Hi Cat - we’ve just started looking into DAG managers (including Dagster). In our case, we’re looking to use ECS indirectly, by automating jobs using AWS Batch. We haven’t found any first-class support yet (except in Netflix’s Metaflow), so we’re still examining our options…
05/29/2020, 8:39 PM
gotcha. it’s interesting that metaflow’s compute layer integrates with aws batch instead of ecs directly, probably worth considering for dagster too. i was wondering how you made the decision that aws batch was a better fit than using aws ecs directly — is it mostly because the lifecycle is fully managed?
05/29/2020, 9:51 PM
Yeah, generally ease of use and lifecycle management, though I suppose some of that could be provided by Dagster?
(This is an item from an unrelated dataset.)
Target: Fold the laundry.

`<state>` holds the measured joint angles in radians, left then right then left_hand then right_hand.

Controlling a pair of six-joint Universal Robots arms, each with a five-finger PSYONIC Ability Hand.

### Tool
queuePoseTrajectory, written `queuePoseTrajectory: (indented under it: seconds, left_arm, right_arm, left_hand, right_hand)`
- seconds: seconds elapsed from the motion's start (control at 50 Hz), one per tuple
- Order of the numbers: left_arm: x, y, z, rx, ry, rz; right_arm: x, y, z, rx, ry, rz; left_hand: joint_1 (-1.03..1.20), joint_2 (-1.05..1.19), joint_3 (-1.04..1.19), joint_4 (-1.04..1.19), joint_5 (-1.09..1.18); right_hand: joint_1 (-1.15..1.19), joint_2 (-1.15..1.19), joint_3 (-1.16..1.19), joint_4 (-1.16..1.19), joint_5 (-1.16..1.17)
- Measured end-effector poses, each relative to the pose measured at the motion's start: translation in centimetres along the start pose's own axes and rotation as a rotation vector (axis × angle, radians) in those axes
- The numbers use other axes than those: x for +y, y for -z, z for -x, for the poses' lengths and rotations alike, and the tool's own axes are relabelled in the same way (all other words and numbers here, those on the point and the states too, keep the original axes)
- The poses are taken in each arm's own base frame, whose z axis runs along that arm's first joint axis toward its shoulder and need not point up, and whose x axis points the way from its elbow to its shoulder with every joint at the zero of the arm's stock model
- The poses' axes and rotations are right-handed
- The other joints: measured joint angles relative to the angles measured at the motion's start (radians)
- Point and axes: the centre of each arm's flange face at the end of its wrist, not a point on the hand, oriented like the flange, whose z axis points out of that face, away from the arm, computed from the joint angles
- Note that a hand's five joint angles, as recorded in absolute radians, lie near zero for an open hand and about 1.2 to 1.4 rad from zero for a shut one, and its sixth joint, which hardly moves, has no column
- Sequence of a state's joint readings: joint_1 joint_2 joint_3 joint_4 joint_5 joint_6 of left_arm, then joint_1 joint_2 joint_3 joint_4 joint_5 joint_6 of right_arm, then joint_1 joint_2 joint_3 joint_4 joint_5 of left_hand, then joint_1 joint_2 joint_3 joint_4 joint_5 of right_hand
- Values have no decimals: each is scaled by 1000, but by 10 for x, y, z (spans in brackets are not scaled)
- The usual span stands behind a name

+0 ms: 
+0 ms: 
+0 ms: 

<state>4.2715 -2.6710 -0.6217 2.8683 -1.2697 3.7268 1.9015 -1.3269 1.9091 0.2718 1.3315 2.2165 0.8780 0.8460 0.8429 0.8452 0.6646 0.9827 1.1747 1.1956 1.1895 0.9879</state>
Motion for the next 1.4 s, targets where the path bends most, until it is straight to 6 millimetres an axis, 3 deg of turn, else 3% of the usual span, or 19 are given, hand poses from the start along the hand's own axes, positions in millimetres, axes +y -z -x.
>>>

We want to be able to together (docker-based) tasks of varying sizes, up to the larger instance types (r4.8xl, etc)
… so our assumption is any pull-based system (i.e. with workers awaiting tasks) wouldn’t work for us. We only want to keep instances alive when necessary.
05/29/2020, 10:09 PM
So with respect to managing lifecycle, dagster provides a run master that kicks off and monitors jobs and also handles user configured retries
A common strategy on the K8s side (which I think should be similar here) is to create an ephemeral k8s pod per step (ie per node in the dag) that shuts down once the step completes
in this case, only the dagit instance (and potentially celery / flower / broker) needs to be kept up all the time, but the actually compute pods dont
definitely see where youre coming from -- the architecture of our system is that run launchers and step executers are spun up per start of pipeline run, so that resources arent wasted
05/29/2020, 10:43 PM
Ah right - not very familiar with k8s, but I think I follow. So there’s no reason we wouldn’t be able to build a DAG of tasks where the resources allocated (CPU/memory) to each task is determined on the fly? Thanks for your help on this, btw!
05/30/2020, 12:18 AM
hey Rob - by “on the fly” do you mean you’d like resource limits (and node sizes, etc.) to be defined per task at DAG definition time, or do you truly want to set these dynamically at execution time?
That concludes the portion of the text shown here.